- **Problem statement**
Copy the lines exactly. Begin at the first line of the data and stop after the line with "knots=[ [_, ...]".

Top of The data

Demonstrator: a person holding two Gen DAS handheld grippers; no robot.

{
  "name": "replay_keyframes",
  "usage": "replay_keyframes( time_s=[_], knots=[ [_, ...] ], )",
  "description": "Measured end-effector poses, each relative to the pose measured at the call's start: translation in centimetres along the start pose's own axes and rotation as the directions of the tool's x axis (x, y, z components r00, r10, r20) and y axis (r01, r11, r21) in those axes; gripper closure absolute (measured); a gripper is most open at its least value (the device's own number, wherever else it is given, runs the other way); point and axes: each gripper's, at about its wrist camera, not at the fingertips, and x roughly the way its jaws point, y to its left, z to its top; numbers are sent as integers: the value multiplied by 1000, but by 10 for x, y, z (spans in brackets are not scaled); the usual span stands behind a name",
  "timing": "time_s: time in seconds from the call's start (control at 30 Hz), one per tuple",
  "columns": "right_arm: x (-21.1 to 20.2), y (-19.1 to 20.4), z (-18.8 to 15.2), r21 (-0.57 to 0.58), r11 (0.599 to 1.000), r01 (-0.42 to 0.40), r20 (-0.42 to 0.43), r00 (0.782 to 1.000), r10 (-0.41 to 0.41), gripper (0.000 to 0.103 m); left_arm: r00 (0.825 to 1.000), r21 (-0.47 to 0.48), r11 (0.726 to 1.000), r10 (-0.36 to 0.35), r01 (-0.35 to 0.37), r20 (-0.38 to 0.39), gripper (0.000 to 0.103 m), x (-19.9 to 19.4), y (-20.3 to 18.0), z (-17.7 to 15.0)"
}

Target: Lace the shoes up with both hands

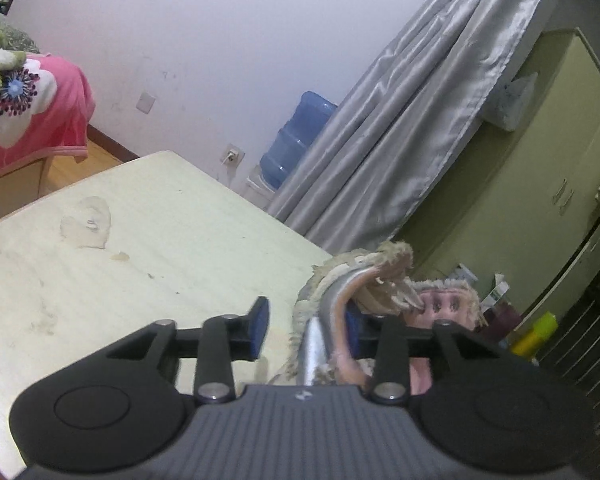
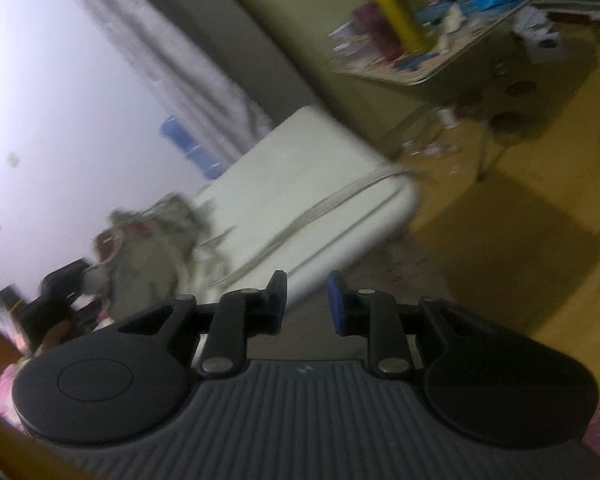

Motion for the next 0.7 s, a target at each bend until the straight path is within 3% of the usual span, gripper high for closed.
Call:
replay_keyframes(
  time_s=[0.1, 0.23, 0.33, 0.4, 0.47, 0.53, 0.6, 0.7],
  knots=[
    [9, -17, 12, 45, 997, 57, 21, 998, -58, 76, 999, -24, 999, -50, 49, -19, 52, -9, 9, 3],
    [23, -43, 28, 178, 982, 57, 43, 997, -65, 73, 996, 11, 996, -91, 90, 24, 52, -34, 8, 4],
    [36, -60, 40, 263, 963, 58, 55, 996, -75, 69, 989, 120, 984, -140, 133, 54, 53, -61, -5, 3],
    [48, -67, 48, 287, 956, 66, 40, 996, -80, 64, 979, 241, 952, -203, 191, 25, 48, -77, -23, -3],
    [56, -77, 52, 328, 942, 70, 35, 996, -87, 61, 965, 354, 898, -248, 262, -86, 42, -79, -46, -15],
    [64, -84, 55, 358, 931, 72, 32, 995, -89, 61, 941, 402, 852, -281, 336, -191, 42, -70, -63, -35],
    [71, -89, 55, 384, 922, 43, 56, 996, -70, 61, 923, 423, 827, -277, 370, -266, 48, -56, -77, -53],
    [82, -93, 55, 423, 906, -2, 73, 997, -31, 61, 916, 495, 775, -280, 393, -288, 49, -51, -100, -76]
  ],
)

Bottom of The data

- **Answer below**
Demonstrator: a person holding two Gen DAS handheld grippers; no robot.

{
  "name": "replay_keyframes",
  "usage": "replay_keyframes( time_s=[_], knots=[ [_, ...] ], )",

Nothing else is needed, and the exercise is over.